People that have gotten exposed to shedding, which means that you don’t get the vaccine itself, but you’re in close proximity to other people that have gotten the so-called vaccine, the messenger RNA modified genetic experimentation that is introducing this spike protein into you. So people that have been close proximity with other people are experiencing symptomology that’s similar. And that’s because they’ve gotten what they call the shedding. The shedding is exposure of that spike protein that they have been exposed to. That’s exactly what happened to me because I haven’t had the jab, and I’d refused to take the jab, but I have had 2 specific exposures.

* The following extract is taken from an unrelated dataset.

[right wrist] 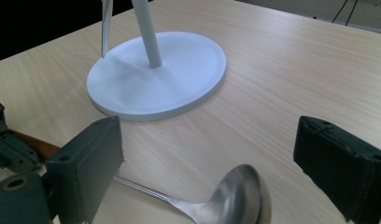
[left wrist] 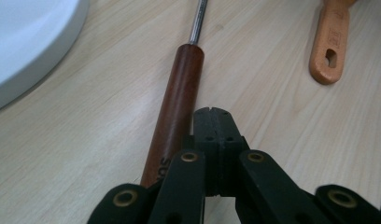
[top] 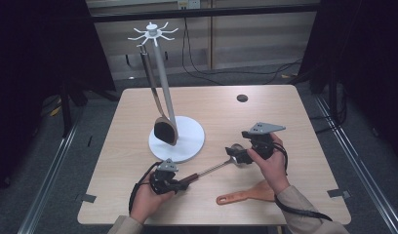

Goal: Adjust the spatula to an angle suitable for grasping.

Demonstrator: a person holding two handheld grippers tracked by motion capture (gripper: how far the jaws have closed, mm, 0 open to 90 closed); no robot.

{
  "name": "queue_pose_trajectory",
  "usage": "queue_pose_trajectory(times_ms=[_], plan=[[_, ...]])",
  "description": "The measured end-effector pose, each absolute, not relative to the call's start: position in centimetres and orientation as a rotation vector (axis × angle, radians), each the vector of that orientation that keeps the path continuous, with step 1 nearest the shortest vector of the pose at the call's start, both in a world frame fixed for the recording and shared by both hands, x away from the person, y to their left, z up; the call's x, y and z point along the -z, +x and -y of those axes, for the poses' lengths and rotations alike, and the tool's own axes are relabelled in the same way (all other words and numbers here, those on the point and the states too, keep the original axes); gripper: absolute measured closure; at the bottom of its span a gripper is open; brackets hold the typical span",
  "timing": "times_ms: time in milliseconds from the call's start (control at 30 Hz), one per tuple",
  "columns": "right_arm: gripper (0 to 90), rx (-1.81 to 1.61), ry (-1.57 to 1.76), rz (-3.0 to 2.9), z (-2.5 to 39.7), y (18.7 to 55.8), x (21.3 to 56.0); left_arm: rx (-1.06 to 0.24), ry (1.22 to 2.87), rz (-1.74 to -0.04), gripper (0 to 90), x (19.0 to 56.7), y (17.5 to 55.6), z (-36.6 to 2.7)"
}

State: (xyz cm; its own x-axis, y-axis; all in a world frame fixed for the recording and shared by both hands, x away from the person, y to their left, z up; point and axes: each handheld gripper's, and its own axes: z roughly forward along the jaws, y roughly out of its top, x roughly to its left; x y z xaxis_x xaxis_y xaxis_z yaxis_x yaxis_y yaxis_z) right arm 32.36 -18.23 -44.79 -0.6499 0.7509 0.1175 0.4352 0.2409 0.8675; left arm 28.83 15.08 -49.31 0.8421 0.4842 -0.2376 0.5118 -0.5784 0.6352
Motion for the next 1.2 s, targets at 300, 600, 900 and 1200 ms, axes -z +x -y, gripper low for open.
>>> queue_pose_trajectory(times_ms=[300, 600, 900, 1200], plan=[[7.7, -1.372, 1.049, -2.231, 17.3, 32.3, 44.8, 0.028, 2.271, -0.753, 90.0, 49.3, 29.4, -15.9], [7.8, -1.349, 0.967, -2.318, 16.1, 32.1, 45.2, -0.002, 2.239, -0.809, 90.0, 49.4, 30.3, -16.7], [9.2, -1.287, 0.846, -2.454, 14.0, 31.8, 45.8, -0.029, 2.202, -0.858, 90.0, 49.9, 31.0, -17.3], [18.0, -1.198, 0.777, -2.566, 12.0, 32.1, 47.0, -0.04, 2.181, -0.884, 86.7, 49.7, 30.9, -17.7]])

Which led Dr. Buttar to conclude:
And the 2nd time was when I gave a CNN interview, and they’d given me some water to drink. And I remember as I’m guzzling down the water, I’m thinking to myself, was that lid already open? I remember thinking I’m paranoid. And I got sick right after that; within half an hour I started getting sick.
So those are the 2 times that I could have been targeted or poisoned, if you will. Or it could have been just because I was sitting in a plane in close proximity to other people that had the vaccine or in some other type of public space. So I don’t know how I’d gotten it, but many people have experienced this viral shedding. And we call it viral shedding because nobody knew, really, what it was, but it’s actually shedding off this spike protein following the normal phenomena of viral shedding. But this is actually the spike protein that’s shedding, not a virus that’s shedding. And that spike protein is, again, that synthetic analog of these various types of poisons. Once they get into your system, then they are designed by design to elicit a response in the system. It’s targeting the heart cells, it’s targeting the cells of the reproductive system. So testicles in males and the ovaries in females, they have found an increased preponderance of the spike protein accumulating in those areas.

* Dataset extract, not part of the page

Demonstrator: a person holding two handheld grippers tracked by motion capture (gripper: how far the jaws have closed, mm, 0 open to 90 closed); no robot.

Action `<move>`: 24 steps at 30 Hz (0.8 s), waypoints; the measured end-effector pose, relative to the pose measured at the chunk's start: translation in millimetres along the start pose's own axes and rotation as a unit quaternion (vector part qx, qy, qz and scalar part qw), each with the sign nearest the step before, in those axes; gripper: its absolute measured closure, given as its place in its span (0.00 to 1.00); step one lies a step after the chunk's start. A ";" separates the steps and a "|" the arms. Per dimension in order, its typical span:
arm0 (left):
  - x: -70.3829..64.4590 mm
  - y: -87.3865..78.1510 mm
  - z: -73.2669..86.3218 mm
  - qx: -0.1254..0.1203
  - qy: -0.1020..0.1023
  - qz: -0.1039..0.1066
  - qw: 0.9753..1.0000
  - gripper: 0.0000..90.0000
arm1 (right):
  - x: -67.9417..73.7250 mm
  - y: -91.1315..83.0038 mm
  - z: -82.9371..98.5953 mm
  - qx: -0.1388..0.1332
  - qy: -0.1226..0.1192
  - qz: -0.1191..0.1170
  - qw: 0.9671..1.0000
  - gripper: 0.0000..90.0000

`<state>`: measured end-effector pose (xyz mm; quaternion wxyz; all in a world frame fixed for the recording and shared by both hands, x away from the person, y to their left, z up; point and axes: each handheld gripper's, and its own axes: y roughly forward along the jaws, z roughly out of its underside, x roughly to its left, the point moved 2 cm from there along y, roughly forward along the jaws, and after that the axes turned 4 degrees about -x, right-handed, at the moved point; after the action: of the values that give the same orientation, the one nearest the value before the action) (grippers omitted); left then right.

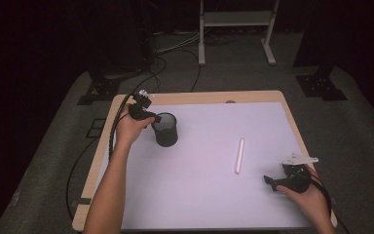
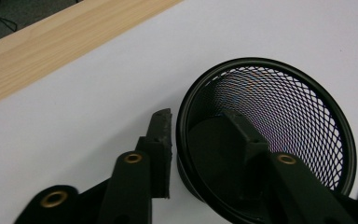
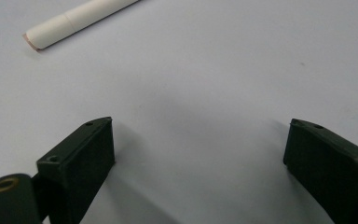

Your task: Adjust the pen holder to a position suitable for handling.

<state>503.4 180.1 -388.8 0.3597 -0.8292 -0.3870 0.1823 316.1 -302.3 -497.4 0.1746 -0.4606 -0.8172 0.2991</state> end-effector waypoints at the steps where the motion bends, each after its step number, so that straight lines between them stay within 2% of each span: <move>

Sadly, a far more likely explanation for Dr. Buttar’s illness is that he had developed congestive heart failure, most likely from chronic ischemia due to cardiovascular disease, and that’s what caused him to develop the edema and difficulty breathing. He might also have had some venous insufficiency or other reason for his edema to be nonpitting. Who knows? Alternatively, maybe he had a silent myocardial infarction (or one with only mild symptoms that he ignored) and developed progressive heart failure afteward. He might even have had COVID-19, which caused a case of myocarditis. Again, who knows? The story as related by him and his followers lacks sufficient detail to allow for more than educated speculation about what happened to him.

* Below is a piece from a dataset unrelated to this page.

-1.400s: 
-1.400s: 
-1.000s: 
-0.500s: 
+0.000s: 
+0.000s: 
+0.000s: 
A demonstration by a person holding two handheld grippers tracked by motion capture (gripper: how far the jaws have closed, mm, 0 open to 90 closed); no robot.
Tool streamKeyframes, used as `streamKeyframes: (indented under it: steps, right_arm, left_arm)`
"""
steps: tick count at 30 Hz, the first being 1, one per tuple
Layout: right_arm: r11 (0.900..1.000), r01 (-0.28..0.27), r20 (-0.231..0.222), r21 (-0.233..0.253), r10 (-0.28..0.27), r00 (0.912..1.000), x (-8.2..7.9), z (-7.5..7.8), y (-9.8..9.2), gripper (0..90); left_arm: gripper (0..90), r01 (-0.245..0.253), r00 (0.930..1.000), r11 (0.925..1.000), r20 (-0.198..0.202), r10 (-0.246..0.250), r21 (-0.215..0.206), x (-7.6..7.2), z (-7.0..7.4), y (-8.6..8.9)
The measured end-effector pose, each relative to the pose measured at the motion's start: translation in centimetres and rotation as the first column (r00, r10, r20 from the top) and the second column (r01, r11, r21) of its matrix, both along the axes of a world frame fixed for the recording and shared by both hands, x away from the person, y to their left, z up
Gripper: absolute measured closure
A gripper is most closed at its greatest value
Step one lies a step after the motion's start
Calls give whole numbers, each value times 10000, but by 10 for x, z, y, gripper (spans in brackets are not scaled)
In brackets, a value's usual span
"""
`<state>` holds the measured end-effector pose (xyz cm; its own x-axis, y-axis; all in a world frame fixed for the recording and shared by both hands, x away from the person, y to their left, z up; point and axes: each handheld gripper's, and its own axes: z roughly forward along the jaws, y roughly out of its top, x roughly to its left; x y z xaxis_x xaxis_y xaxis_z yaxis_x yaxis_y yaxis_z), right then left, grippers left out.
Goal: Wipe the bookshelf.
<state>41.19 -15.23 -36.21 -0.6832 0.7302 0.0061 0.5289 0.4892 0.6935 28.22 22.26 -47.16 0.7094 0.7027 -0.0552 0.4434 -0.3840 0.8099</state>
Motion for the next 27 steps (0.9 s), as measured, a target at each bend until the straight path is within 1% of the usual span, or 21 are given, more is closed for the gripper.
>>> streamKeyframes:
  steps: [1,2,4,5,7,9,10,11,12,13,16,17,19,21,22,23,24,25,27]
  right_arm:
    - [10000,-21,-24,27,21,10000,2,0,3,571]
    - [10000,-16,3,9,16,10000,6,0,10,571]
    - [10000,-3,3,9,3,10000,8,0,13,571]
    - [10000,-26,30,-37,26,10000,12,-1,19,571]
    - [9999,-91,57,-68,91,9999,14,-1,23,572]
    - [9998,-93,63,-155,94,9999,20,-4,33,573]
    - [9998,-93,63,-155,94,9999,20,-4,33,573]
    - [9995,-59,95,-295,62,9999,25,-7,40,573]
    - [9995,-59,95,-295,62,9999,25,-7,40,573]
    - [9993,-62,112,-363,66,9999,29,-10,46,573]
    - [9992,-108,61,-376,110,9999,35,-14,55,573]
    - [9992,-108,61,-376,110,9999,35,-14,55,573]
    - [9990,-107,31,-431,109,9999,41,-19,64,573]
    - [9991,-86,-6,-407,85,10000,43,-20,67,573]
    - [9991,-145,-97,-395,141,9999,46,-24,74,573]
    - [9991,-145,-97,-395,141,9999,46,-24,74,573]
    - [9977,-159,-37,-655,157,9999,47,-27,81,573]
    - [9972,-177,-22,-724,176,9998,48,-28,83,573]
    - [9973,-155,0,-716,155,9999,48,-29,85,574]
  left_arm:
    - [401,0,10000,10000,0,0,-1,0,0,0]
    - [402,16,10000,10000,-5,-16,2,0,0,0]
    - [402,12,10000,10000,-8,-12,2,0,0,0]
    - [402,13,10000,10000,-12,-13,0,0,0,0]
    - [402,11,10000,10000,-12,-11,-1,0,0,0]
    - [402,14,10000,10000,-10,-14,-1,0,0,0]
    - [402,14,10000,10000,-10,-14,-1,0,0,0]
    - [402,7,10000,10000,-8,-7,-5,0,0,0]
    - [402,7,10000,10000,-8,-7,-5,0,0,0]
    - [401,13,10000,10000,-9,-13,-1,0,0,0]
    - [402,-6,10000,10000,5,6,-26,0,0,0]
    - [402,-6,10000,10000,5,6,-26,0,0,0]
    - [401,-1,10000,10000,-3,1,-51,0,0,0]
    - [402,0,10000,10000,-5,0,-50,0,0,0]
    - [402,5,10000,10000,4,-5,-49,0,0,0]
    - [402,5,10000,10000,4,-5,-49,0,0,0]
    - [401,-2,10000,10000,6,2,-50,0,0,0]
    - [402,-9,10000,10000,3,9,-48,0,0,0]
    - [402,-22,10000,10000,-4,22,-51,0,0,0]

Basically, being in the ICU with congestive heart failure, for whatever reason, tells me that (1) you are not healthy, regardless of how healthy you might think you are, and (2) you are at high risk of sudden cardiac death, which is very likely what happened to Dr. Buttar in May. Again, we can’t know for sure. Even adding the account in Otto’s book to the videos that I’ve examined, there is insufficient detail in all these accounts, even taken together, to make a more definitive assessment.